A standout winery is La Croix Gratiot. They joke that their vines have their feet in the Mediterranean, and their vineyards are so close to the sea that it might well be a statement of fact and not une blague. The label on their bottles has a drawing of a fish swimming through the leaves of a gnarled old vine. Their flagship is an outstanding example of wine that’s becoming more and more popular in our shop: Picpoul de Pinet. (Will 2026 be the year Picpoul knocks New Zealand Sauvignon Blanc off the top of the charts? I think it might.) La Revue de Vin de France reckon La Croix Gratiot represent ‘the pinnacle of Picpoul de Pinet’ and it was certainly greatly appreciated at the Lux. It’s fresh and zingy enough to complement fish like the sea bass we enjoyed at The Lynnfield. But it has a generous, fruity body and the kind of intensity that makes memories of it linger in the mouth long after the last sip is swallowed.

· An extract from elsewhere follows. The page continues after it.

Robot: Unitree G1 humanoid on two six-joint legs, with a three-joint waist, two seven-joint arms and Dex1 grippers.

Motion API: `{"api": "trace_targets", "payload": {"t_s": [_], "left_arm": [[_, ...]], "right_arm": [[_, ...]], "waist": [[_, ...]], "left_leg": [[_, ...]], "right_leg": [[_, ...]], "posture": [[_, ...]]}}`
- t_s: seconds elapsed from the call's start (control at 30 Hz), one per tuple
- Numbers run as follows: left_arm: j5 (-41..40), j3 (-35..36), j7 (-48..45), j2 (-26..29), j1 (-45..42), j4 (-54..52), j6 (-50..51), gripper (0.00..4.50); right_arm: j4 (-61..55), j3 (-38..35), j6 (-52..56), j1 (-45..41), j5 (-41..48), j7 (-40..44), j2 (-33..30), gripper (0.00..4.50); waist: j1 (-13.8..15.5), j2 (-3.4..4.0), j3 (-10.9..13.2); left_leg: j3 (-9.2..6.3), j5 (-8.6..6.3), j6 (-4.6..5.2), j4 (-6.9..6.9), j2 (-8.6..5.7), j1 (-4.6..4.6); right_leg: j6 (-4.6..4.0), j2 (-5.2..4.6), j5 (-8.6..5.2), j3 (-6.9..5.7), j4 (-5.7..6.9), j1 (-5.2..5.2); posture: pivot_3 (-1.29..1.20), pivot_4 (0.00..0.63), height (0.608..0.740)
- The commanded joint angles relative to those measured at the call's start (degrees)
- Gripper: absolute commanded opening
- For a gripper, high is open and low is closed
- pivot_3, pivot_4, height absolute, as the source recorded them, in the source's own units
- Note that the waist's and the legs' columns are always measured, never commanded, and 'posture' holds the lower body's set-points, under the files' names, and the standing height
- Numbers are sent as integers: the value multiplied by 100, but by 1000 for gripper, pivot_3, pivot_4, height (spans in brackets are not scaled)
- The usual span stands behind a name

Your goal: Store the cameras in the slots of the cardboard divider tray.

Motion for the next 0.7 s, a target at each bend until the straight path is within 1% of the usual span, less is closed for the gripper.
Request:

Long may happy memories of Luxes and other winter pursuits linger, as we move into what we hope will be a warm and peaceful spring.


This diary appeared in The Orcadian on 2nd April 2026, so ‘this Saturday’ was actually yesterday. A new diary appears weekly. I post them in this blog a few days after each newspaper appearance, with added illustrations, and occasional small corrections or additions. 

Sometimes it’s hard not to get depressed as a small shopkeeper. One trigger is local folk saying, ‘I’m avoiding the town this weekend. There’s a liner in and it’ll be far too crowded.’ We were told that more than once last week. Yet how crowded is the street on a liner day? I tried to explain in the text how even 1,500 passengers are virtually invisible when spread across the whole town, and the whole county. But a picture is worth many words, so I nipped out onto the street at 12 noon to take some photos. This is what a 1.500 liner day looks like in Kirkwall. Less crowded than the average supermarket aisle any day of the week!

We greatly appreciate all our lovely customers who came out yesterday to enjoy the Spring Fling, enjoy a tasty treat or two, and do some shopping. Please tell your friends that a few liner passengers are nothing to be scared of!